Ma se gli stati industrializzati decidessero, tutti d'accordo, di agevolarne la produzione, le convenienze muterebbero drasticamente. Si realizzerebbe un vero mutamento di politica energetica, perché si passerebbe dal contenere l'inquinamento prodotto dai consumi, al contenere i consumi stessi, riducendo così non solo il bisogno di petrolio, ma anche la emissione di anidride carbonica, senza penalizzare il trasporto privato".
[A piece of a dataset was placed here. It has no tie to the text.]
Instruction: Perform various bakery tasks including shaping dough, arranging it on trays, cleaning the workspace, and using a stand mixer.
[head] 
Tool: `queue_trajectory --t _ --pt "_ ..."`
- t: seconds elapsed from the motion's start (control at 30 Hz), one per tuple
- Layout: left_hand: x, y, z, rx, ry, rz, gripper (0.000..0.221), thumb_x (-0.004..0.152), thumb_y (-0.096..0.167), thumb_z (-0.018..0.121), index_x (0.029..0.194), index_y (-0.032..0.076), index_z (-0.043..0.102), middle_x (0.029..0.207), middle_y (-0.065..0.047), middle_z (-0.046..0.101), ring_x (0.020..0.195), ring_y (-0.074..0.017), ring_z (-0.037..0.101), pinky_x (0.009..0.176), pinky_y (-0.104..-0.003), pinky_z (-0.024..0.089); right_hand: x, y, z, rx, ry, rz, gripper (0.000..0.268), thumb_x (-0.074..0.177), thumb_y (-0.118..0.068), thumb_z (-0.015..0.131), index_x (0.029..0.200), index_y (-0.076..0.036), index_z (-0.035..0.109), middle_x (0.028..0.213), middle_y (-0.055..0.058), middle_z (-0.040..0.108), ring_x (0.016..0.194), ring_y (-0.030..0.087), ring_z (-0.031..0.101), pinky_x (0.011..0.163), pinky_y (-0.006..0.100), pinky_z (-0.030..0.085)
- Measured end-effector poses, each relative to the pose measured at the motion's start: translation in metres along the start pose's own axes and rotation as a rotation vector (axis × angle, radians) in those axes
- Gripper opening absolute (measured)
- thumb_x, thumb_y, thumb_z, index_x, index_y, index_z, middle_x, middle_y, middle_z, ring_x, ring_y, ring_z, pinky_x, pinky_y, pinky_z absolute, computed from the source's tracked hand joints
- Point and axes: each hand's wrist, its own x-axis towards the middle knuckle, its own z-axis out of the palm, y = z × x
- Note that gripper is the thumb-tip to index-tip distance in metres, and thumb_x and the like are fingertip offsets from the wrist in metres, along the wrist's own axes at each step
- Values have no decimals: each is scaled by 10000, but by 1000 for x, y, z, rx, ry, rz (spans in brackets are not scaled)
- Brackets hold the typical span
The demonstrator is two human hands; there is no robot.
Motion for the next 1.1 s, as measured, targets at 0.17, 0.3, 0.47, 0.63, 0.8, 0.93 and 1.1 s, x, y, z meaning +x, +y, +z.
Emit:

Nell'ultima parte del suo articolo Alberto Ferrucci enumera le disposizioni di leggi che dovrebbero accompagnare questo radicale mutamento di strategia da parte dei governi e fa una stima del risparmio energetico che l'occidente potrebbe ricavare da questa riduzione dei consumi. L'autore risponde, infine, in maniera convincente ad alcune obiezioni che si potrebbero fare contro simili provvedimenti.
Appare evidente che il mondo industrializzato ricaverebbe grandi benefici da questo "new deal" energetico: renderebbe non più necessaria la 'tutela' dei paesi sopra citati e aprirebbe le porte ad uno sviluppo sostenibile anche dal punto di vista ambientale, visto che il protocollo di Kyoto sarebbe ampiamente rispettato.